Yes, it was wrong, so I deleted it.
I’ve attempted to set up a test case similar to what you describe.
I started with the CUDA sample code called simpleIPC. I created a modified version of it, adding a section enclosed by #ifdef USE_MOD…#endif, which adds an additional allocation on the device, then does a cudaMemcpy with kind = cudaMemcpyDeviceToDevice, between the just-created allocation, and the pointer acquired by the cudaIPC system. I ran it through the profiler both with and without the mod, so that the profiler difference is easier to spot.
The profiler correctly shows a cudaMemcpy device-to-device transfer, as the additional operation in the GPU trace, for the modified process. Here is a full test case, run on CUDA 9.2, Tesla V100, on a Supermicro server, using CentOS 7:
$ cat simpleIPC_mod.cu
/*
* Copyright 1993-2015 NVIDIA Corporation. All rights reserved.
*
* Please refer to the NVIDIA end user license agreement (EULA) associated
* with this source code for terms and conditions that govern your use of
* this software.
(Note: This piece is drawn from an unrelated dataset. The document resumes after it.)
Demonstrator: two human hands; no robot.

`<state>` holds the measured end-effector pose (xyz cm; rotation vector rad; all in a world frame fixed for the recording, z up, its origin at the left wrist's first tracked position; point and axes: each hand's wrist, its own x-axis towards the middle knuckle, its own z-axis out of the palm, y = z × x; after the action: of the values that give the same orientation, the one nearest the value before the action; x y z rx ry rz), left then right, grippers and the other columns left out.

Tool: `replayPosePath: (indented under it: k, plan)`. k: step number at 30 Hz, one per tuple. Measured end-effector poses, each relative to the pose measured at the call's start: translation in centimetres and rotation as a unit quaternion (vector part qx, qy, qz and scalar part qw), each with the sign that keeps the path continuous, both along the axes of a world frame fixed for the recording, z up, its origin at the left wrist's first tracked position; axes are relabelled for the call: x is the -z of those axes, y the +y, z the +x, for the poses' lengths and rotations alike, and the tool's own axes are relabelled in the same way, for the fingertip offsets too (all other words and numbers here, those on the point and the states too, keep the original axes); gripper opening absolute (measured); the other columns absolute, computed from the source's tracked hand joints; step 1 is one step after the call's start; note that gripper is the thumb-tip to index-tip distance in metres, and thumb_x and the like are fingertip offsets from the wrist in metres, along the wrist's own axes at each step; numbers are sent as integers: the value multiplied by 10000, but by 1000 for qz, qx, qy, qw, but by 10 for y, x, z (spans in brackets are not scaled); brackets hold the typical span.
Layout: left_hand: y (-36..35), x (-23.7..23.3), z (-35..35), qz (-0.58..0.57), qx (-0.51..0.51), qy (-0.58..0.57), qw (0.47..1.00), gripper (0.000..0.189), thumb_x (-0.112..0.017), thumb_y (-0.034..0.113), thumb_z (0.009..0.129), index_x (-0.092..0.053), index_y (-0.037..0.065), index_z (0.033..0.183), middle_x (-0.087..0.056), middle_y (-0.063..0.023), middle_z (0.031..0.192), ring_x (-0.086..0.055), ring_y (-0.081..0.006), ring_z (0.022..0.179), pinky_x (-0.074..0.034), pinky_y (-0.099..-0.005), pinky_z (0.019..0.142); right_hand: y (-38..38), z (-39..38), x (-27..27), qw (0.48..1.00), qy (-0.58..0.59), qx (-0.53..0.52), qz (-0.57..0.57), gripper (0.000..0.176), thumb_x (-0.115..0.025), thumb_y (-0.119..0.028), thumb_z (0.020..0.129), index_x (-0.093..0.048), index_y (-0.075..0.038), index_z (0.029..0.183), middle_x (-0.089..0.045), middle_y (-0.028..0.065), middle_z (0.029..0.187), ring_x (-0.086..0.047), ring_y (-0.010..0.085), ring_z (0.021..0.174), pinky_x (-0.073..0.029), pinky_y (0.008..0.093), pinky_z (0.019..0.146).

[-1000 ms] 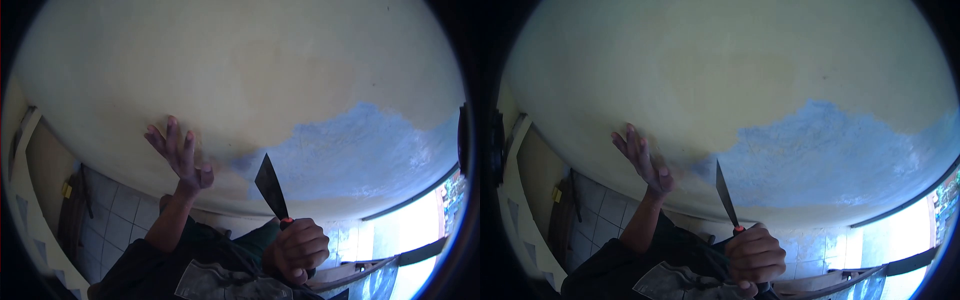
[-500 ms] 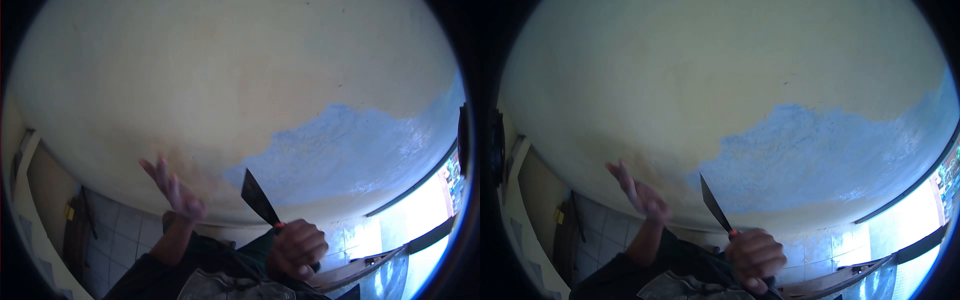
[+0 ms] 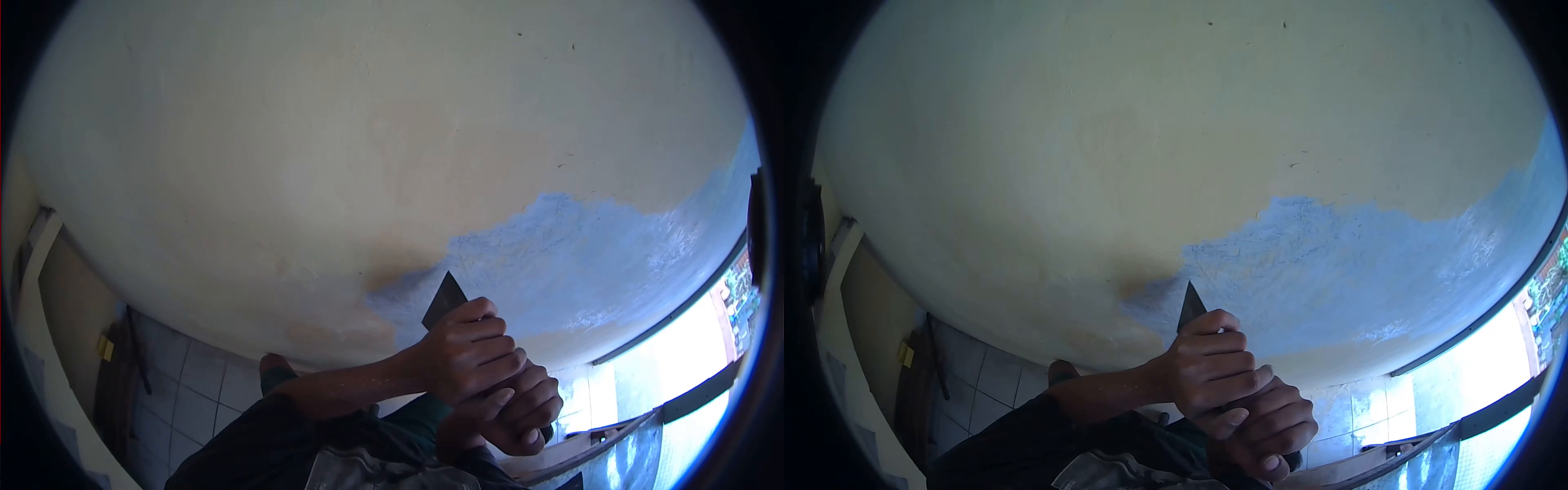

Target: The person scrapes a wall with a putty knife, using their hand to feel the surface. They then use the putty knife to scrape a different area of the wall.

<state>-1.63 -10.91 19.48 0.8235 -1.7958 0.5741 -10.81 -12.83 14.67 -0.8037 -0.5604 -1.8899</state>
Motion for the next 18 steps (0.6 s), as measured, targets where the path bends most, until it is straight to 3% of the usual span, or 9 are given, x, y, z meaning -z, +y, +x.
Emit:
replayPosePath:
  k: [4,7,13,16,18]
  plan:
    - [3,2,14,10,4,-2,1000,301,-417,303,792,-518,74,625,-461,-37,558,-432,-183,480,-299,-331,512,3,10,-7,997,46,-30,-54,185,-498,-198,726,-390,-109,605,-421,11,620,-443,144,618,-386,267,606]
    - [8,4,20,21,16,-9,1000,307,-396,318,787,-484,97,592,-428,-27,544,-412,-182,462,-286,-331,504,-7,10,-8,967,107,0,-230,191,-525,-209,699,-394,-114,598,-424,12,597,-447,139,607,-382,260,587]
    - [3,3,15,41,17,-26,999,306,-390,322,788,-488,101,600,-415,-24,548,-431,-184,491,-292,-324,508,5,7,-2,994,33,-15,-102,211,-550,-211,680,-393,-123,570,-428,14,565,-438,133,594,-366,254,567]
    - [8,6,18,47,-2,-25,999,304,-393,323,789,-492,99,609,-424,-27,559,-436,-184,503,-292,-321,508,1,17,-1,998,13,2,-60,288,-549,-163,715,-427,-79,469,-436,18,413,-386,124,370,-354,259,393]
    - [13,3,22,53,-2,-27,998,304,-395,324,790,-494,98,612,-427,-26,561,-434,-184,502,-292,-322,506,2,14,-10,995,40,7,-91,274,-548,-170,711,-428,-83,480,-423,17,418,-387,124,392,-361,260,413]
Any use, reproduction, disclosure, or distribution of
* this software and related documentation outside the terms of the EULA
* is strictly prohibited.
*
*/
/*
* This sample demonstrates Inter Process Communication
* features new to SDK 4.1 and uses one process per GPU for computation.
* Note: Multiple processes per single device are possible but not recommended.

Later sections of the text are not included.